Solution diffusion modeling of a composite PVA/fumed silica ceramic supported membrane

Abstract

The permeation behavior of thin films of fumed silica loaded polyvinyl alcohol (PVA) coated over tubular porous ceramic supports were investigated. Mullite based support enhances mechanical strength of PVA membranes. Effects of temperature, fumed silica loading and active layer thickness on the permeation behavior of the prepared membranes were studied in terms of permeation flux and water selectivity. Experimental data were obtained by dehydration of 90wt.% ethanol using pervaporation (PV). The privileges of the synthesized membrane to its rivals, superior permeation flux (0.05–2.92kg/m2h), water selectivity (3–180) and pervaporation separation index (PSI) (5.84–82.81) along with its low manufacturing costs, let it have a potential to be used for dehydrated ethanol production in industrial scale.

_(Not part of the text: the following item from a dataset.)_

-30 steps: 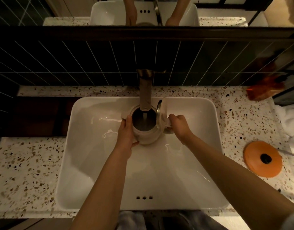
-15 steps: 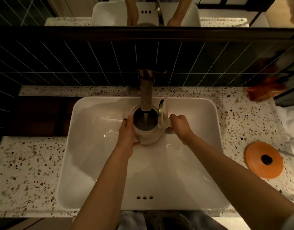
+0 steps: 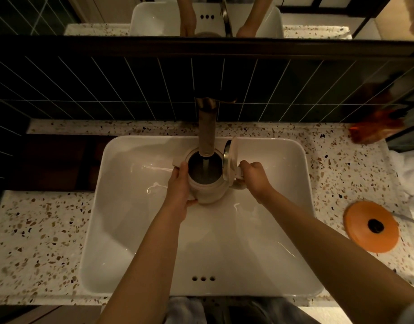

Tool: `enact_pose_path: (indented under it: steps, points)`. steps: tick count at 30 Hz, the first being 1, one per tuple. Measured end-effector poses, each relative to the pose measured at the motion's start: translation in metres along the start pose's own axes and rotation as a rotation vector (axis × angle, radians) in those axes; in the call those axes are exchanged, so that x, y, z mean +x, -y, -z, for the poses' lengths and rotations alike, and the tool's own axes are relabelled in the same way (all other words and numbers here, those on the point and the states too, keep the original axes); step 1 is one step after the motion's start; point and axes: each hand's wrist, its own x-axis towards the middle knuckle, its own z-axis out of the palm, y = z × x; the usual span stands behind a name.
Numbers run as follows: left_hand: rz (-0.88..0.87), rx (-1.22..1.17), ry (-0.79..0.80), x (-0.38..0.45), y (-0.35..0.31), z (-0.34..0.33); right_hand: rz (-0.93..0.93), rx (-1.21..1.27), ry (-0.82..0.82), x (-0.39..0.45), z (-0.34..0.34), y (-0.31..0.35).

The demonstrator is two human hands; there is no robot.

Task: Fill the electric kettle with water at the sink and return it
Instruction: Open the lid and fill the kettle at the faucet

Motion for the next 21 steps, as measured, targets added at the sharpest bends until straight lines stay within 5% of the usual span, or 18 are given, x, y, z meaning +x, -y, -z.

A solution diffusion based mathematical model, including surface exchange and bulk diffusion resistances, was developed to predict permeation flux of both components as functions of temperature, fumed silica loading, active layer thickness and feed composition. Results showed that permeation flux enhances with temperature, fumed silica loading and diminishes with membrane thickness. Besides, increasing temperature and fumed silica loading reduces selectivity while increasing membrane thickness increases selectivity.